Saved entries:

BEGIN

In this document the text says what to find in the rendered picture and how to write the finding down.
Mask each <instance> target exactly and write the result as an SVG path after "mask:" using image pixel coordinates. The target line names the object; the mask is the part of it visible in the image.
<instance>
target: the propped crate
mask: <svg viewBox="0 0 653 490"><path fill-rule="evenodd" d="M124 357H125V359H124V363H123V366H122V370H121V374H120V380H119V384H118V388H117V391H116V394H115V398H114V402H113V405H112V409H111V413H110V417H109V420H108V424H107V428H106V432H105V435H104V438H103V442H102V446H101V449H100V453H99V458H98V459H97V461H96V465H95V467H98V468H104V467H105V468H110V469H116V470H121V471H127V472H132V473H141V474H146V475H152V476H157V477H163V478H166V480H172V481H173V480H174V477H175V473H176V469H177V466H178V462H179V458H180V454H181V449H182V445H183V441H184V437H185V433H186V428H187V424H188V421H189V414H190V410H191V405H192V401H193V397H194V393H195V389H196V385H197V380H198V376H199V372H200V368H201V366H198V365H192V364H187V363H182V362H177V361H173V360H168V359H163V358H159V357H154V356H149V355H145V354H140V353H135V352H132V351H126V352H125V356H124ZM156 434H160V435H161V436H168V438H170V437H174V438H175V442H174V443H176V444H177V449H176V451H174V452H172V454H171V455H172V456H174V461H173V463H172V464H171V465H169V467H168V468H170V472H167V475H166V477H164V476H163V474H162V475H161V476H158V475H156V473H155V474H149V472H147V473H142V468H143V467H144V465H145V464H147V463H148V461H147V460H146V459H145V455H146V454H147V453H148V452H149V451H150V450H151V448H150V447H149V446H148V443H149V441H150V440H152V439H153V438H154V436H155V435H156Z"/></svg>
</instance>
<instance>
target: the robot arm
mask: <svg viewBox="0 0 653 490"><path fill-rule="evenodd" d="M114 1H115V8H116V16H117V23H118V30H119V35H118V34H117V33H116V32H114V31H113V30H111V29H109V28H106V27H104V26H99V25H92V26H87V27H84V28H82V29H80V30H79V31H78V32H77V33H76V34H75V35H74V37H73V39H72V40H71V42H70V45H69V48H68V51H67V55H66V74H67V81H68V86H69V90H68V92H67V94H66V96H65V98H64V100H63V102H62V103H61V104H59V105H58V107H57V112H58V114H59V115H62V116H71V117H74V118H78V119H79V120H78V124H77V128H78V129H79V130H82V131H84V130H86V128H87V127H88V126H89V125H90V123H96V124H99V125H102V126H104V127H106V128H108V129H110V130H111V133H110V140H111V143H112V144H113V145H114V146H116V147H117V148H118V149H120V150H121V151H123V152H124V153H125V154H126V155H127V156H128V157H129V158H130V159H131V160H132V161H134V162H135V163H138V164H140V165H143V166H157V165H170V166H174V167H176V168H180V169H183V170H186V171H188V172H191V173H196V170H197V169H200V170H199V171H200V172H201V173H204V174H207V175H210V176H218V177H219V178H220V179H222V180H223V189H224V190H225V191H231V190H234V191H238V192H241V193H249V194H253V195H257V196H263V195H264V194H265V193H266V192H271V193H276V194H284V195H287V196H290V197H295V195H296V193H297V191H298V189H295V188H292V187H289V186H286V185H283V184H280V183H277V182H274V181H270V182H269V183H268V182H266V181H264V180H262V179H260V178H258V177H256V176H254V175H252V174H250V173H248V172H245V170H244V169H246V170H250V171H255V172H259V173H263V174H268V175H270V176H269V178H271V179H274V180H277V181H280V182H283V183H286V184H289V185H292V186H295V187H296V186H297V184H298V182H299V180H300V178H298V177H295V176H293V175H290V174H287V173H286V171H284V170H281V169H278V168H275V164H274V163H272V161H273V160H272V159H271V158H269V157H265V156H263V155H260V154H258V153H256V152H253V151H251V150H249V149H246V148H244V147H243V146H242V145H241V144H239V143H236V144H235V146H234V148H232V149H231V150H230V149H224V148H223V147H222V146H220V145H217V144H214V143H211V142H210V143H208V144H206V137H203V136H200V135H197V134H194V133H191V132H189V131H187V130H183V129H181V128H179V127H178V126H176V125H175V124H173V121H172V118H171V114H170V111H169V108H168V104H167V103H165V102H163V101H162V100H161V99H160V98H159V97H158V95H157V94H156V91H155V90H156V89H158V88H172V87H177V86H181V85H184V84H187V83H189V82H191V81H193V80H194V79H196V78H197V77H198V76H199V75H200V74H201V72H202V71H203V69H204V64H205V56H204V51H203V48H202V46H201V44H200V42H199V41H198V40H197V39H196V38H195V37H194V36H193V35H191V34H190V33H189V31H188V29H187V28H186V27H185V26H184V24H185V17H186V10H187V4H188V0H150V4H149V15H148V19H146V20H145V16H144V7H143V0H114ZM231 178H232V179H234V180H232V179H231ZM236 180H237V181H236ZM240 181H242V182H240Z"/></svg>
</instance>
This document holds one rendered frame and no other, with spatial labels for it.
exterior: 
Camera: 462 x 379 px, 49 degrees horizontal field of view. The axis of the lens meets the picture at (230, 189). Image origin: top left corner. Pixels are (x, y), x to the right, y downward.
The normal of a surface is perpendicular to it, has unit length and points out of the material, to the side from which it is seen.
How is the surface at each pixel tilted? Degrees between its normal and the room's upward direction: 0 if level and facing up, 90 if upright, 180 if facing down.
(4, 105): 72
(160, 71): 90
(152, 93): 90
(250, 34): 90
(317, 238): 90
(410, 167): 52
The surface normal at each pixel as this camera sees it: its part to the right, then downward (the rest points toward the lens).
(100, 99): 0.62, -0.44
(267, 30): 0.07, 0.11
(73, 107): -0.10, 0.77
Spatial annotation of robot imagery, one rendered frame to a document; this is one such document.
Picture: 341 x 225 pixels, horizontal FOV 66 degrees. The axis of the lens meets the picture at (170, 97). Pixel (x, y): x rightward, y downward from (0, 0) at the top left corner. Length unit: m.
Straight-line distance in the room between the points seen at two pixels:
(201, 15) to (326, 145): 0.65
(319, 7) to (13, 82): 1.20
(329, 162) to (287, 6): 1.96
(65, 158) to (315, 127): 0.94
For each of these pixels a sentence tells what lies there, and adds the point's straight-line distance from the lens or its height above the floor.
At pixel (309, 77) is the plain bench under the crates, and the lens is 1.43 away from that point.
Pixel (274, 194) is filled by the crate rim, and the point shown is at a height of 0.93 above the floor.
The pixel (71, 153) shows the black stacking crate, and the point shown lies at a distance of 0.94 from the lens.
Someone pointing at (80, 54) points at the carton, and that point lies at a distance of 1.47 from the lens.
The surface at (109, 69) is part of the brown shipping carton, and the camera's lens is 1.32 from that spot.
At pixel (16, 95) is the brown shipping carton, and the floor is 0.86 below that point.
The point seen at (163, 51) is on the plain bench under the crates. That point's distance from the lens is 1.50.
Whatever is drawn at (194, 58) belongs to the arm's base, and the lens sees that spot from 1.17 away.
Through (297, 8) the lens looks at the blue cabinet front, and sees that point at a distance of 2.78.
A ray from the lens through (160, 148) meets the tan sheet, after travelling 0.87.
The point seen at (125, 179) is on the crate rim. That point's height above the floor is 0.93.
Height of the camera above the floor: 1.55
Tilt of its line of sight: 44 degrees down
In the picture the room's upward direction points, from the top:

END

Look above for the line holding "(319, 7) to (13, 82): 1.20" and the line holding "At pixel (16, 95)", then output exactly those two lines and every line between them, nothing more.

PROBLEM SOLUTION:
(319, 7) to (13, 82): 1.20
(329, 162) to (287, 6): 1.96
(65, 158) to (315, 127): 0.94
For each of these pixels a sentence tells what lies there, and adds the point's straight-line distance from the lens or its height above the floor.
At pixel (309, 77) is the plain bench under the crates, and the lens is 1.43 away from that point.
Pixel (274, 194) is filled by the crate rim, and the point shown is at a height of 0.93 above the floor.
The pixel (71, 153) shows the black stacking crate, and the point shown lies at a distance of 0.94 from the lens.
Someone pointing at (80, 54) points at the carton, and that point lies at a distance of 1.47 from the lens.
The surface at (109, 69) is part of the brown shipping carton, and the camera's lens is 1.32 from that spot.
At pixel (16, 95) is the brown shipping carton, and the floor is 0.86 below that point.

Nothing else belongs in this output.